Spatiotemporal Patterns of Cloud Water Resources in Response to Complex Terrain in the North China Region

Based on a cloud water resources (CWR) diagnostic dataset with a 1° × 1° resolution over China from 2000 to 2019, this study systematically analyzes the spatiotemporal patterns of CWR in the complex terrain of the North China Region.
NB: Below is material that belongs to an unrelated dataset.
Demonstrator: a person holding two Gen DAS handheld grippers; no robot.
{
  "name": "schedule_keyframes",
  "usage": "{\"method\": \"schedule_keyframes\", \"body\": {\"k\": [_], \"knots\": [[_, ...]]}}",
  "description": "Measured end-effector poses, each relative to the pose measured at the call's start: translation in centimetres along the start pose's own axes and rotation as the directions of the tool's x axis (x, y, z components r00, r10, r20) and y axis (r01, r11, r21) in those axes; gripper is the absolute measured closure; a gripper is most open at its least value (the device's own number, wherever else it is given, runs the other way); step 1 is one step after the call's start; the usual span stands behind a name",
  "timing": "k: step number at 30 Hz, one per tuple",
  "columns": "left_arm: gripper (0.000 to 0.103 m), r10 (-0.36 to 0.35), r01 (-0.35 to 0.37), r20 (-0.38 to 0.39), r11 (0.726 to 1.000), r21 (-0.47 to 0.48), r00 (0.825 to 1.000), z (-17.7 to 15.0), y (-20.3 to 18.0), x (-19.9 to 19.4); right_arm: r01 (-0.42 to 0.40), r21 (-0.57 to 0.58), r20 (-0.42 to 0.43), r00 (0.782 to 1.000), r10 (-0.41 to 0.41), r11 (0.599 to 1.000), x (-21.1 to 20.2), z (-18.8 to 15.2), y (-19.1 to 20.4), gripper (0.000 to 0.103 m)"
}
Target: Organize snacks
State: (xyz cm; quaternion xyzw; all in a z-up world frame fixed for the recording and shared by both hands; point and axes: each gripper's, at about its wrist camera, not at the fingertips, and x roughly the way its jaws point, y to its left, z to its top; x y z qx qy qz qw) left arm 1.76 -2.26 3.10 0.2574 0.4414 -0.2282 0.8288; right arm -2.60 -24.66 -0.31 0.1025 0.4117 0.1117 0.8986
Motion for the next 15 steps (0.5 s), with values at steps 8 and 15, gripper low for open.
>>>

The results indicate the following: (1) CWR-related physical quantities exhibit significant seasonal differences, with most being highest in summer and lowest in winter; water vapor convergence is strongest in summer and weakest in autumn, while hydrometeor convergence is smallest in summer and largest in winter; and the water surplus (precipitation minus evaporation) is minimal and negative in spring, indicating severe spring drought. (2) At the annual scale, precipitation is highly correlated with cloud condensation (r > 0.99), and CWR variation is primarily controlled by hydrometeor influx (r > 0.99). (3) The regional annual CWR and precipitation increase at rates of 34.8 mm/10 years and 49.2 mm/10 years, respectively, but exhibit seasonal asynchrony—CWR increases in all four seasons, while precipitation shows a slight decreasing trend in winter. (4) Spatially, CWR show a pattern of “more in the south and north, less in the central region; more in the east, less in the west,” with significant increases in the central–southern parts (southern Shanxi and Hebei, Beijing, and Tianjin). (5) Empirical orthogonal function (EOF) analysis reveals two dominant modes of CWR anomalies: a “region-wide consistent pattern” and a “north–south out-of-phase dipole pattern,” the latter being related to terrain-induced differences in water vapor transport and uplift condensation. The results statistically elucidate the distribution patterns of CWR under the influence of complex topography in NCR, providing a scientific reference for the development and utilization of regional CWR.